**Task to complete:** Set out exactly every line of the entries below, starting at the line that holds "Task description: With" and stopping after the line that holds "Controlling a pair".

(Records excerpted from a collection)
- Opening Delimiter -

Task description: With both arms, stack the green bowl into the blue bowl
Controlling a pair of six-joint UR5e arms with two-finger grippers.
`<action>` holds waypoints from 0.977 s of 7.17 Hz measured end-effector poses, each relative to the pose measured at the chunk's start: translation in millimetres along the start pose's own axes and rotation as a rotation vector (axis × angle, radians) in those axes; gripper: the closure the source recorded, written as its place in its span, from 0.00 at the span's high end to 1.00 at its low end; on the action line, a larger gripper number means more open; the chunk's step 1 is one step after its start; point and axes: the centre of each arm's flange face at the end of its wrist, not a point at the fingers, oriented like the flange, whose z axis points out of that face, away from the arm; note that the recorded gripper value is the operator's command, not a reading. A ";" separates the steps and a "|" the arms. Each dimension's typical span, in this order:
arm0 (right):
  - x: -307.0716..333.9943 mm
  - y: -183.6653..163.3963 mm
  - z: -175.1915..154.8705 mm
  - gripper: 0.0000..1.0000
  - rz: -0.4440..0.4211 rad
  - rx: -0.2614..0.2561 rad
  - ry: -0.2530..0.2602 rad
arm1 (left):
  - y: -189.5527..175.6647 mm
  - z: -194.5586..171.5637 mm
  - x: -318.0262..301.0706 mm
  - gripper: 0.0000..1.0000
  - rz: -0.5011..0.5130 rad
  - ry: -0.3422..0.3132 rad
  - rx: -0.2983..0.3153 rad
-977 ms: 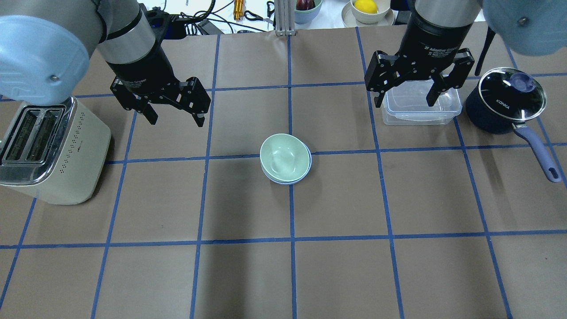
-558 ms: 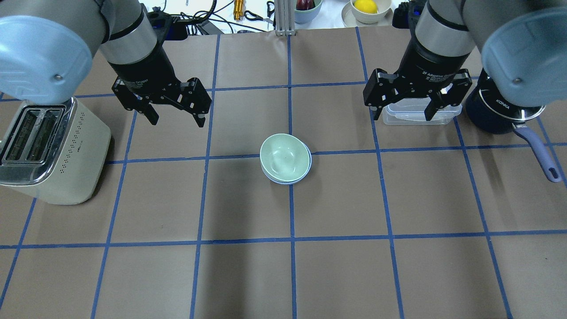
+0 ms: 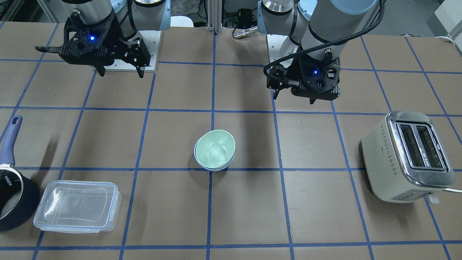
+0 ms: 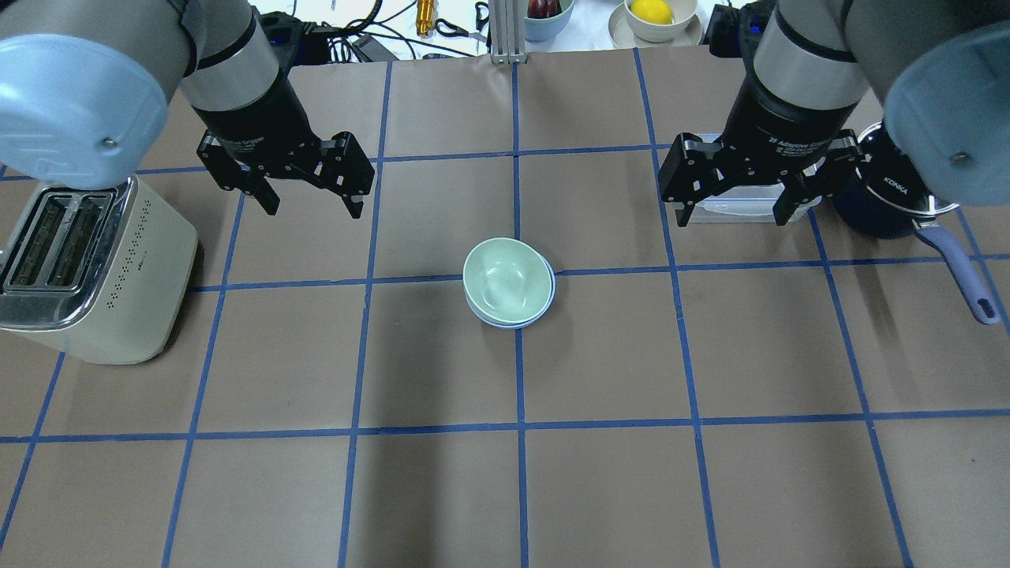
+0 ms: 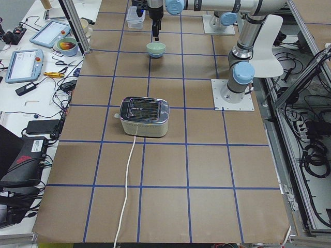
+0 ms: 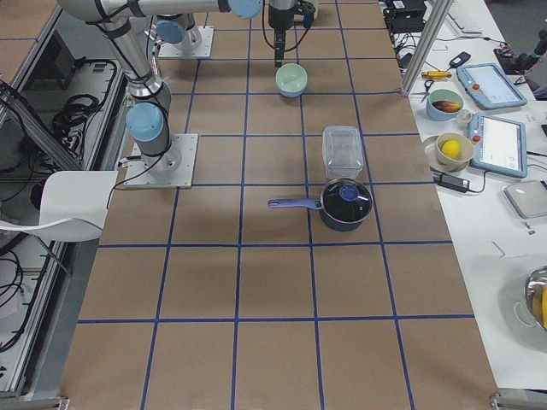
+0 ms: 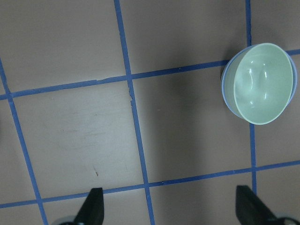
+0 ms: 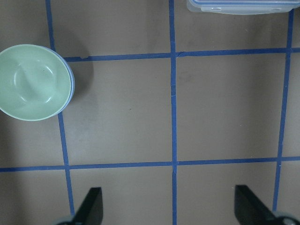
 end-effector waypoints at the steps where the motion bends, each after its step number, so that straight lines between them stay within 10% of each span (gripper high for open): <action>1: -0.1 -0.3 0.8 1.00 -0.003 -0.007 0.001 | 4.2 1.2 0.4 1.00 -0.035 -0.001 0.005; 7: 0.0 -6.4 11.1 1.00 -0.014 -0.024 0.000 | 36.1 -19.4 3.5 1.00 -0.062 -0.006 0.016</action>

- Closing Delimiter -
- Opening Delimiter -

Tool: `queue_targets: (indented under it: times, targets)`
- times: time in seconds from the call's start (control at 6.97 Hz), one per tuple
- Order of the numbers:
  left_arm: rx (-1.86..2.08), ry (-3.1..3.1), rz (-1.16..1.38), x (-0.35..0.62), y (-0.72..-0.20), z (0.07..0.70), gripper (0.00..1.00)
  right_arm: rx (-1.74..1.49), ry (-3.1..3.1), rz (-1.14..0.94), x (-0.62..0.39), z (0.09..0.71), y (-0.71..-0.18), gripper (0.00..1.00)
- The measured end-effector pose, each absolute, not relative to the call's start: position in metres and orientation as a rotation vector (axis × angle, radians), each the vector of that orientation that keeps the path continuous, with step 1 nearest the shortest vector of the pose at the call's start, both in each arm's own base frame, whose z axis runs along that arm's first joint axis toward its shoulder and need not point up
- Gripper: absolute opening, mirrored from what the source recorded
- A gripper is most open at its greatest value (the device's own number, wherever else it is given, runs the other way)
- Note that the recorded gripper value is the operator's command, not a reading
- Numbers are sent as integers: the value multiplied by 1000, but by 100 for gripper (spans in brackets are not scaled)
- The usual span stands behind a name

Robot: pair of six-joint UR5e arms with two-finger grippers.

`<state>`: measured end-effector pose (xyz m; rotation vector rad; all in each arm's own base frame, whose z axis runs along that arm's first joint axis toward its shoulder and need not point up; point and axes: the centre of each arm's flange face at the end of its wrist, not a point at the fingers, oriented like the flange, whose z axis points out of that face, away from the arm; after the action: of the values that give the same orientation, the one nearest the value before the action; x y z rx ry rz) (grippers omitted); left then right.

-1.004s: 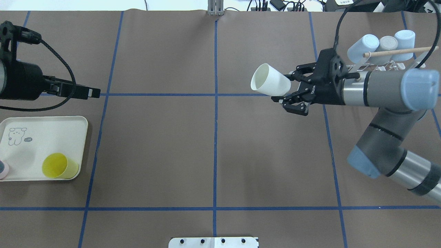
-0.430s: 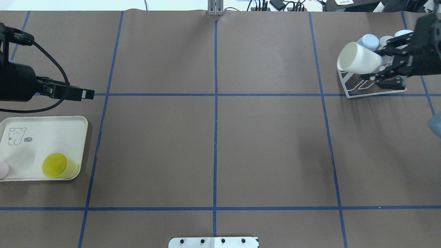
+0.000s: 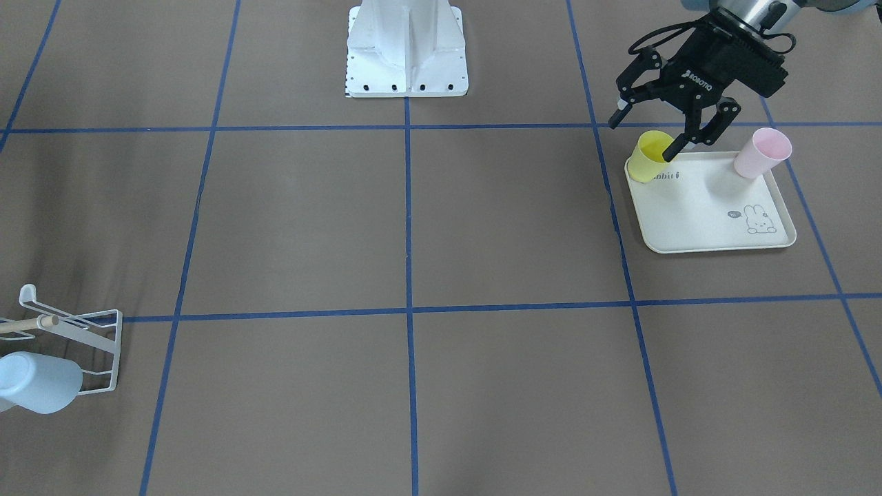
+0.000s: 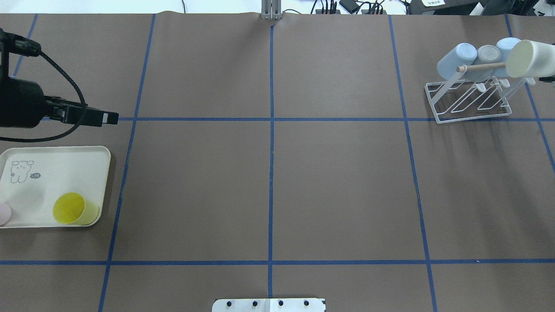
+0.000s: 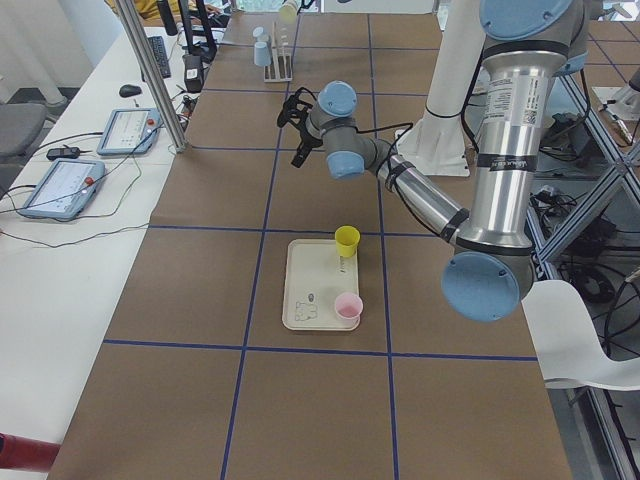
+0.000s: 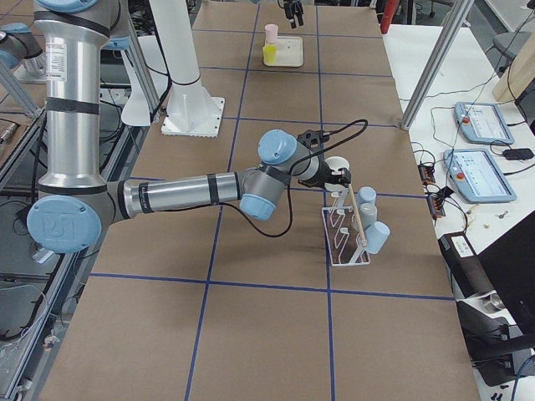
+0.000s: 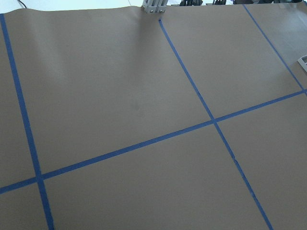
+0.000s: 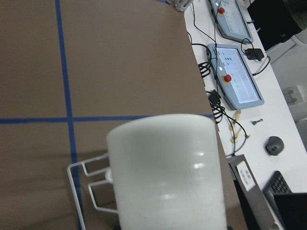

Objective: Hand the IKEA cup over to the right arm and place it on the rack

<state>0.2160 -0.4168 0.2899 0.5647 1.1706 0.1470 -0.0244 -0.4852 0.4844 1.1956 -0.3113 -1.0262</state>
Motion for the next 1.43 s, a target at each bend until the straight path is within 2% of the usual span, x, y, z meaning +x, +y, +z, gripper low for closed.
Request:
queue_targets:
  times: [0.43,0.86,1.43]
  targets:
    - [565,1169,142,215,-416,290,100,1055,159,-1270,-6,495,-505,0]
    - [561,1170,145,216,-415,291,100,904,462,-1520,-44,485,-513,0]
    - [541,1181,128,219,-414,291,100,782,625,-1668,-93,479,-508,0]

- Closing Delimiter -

**Solution to this exercise:**
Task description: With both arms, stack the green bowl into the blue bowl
Controlling a pair of six-joint UR5e arms with two-finger grippers.

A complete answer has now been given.